Having woken up in a new pod, with my ego bruised, and my pride now almost non-existent, I decided to lick my wounds and get in my Flycatcher, then set up a camp in the pipe leading towards our precious home here in Goonland. As I lay in wait, quietly hoping for some prey to enter my trap, I come to find myself thinking about normal fleets and the fleet I had just taken the pod express back from.
Someone once told me flying a fleet interdictor was doing the Lord’s work. I didn’t much think about it at the time. He wasn’t wrong; fleet ‘dictors seem to be lacking weapons, are usually buffer tanked, and definitely lacking all the utility of one you’d take out for a brawl. “You are not there for the kill,” they tell me. I’d be lying if I said it was anything other than a thankless job. The job is simple: drop bubble and run. Burn away or cloak up—you are not there to fight.

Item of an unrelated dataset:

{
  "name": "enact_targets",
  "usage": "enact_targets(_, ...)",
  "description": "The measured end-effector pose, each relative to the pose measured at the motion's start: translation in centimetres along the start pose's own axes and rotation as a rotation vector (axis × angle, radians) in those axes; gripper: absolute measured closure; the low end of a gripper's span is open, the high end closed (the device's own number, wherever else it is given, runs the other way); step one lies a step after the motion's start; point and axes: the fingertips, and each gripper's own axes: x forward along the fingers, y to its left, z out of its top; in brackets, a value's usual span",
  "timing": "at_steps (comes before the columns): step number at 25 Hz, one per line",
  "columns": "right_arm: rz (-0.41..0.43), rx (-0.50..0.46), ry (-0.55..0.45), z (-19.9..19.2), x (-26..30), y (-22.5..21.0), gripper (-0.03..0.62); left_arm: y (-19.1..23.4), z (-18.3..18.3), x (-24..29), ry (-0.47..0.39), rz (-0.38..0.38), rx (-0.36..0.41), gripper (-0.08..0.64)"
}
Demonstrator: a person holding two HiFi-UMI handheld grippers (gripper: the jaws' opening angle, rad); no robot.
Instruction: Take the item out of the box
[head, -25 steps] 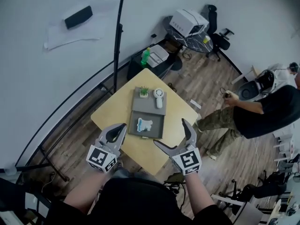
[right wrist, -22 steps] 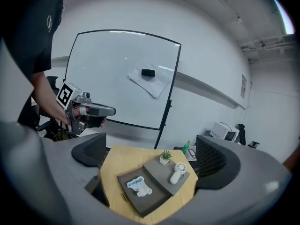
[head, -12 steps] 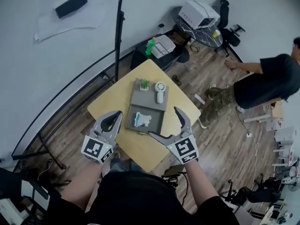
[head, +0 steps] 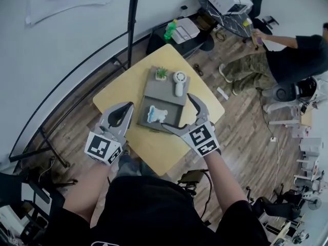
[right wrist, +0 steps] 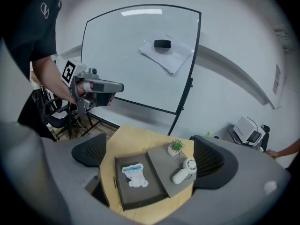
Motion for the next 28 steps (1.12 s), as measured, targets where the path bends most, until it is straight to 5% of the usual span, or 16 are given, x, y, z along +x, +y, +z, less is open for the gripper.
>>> enact_targets(28, 0.363, -0.343, 0.574, -15.4, 14.7, 4.5, 0.005, 4.1, -5.6, -1.9, 0.050, 0.104, -0.040, 0.561)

You’re expected to bubble when a bubble is desired, but most of the time you have to use your best judgment. At best, you trap your enemy in the bubble with you, your shiny fleet melts the hapless target, and you all burn free. At worst, you just trapped your entire shiny fleet in a bubble with cyno bait. It’s like being the beheader in feudal Japan. You do the job right, as it is expected, and nothing is said of it. If you miss by a hair and send the head lobbing towards the lord of the house, then you bring yourself shame forever. You’re really only ever as good as your last bubble.
Thoughts of my ‘catcher led me back to the fleet I had just returned from. It was your normal roam. Doctrine fits, everyone was trying to fit into a fleet composition that is balanced enough to win. Unfortunately for me, our fleet composition was off. We had more DPS (damage per second) ships on the field than support. My normal roles of ‘dictor or interceptor were utterly full and the Fleet Commander couldn’t allow it to get anymore skewed less he loses the whole fleet. “Logi or go home,” they said, so I did what I must and reshipped into an Osprey, examined my control panel, and prayed it would all turn out alright. I’ve never flown logistics ships (repair ships) before, but there I was in an Osprey trying to keep the fleet alive. Let me tell you: flying a combat ship can be tricky, but it’s far less tricky than flying logi for your first time.
Any new-bee can orbit around a target and warp disrupt or scramble them. The capacitor chains (linking remote capacitor boosters) between members to keep all of you cap stable. The different anchor than the fleet has. Even anchoring in general really can be daunting when you’re used to being fast tackle. Let me tell you: when you are caught in a logi ship, boy are you caught. These are things a lot of small gang brawlers don’t much think about.
The Chaos of Logistics
I’ll admit, logi never really appealed to me. I thought it was likely a boring squadron of the fleet. I couldn’t have been more wrong. At every step, the enemy dogs you. Every jump the enemy seeks to tackle you. All the while you are managing your capacitor and trying to help others manage theirs. Broadcasts are coming, they need shields, but so do you. No one lives forever, so you make the sacrifice. Boom. Minus one Logi.
Today changed my perspective. Logi are the true unsung heroes of New Eden. Most people thank Logi in the moment. “Thank you so much for keeping me from going pop!” But you don’t find yourself on the killboard. You have no footprint. If you appear nowhere, were you ever really there?
So please everyone, thank the logi next to you. Let them know you appreciate their role in the fleet. If only so they come to the next fleet and you don’t get stuck with a guy like me in the Osprey.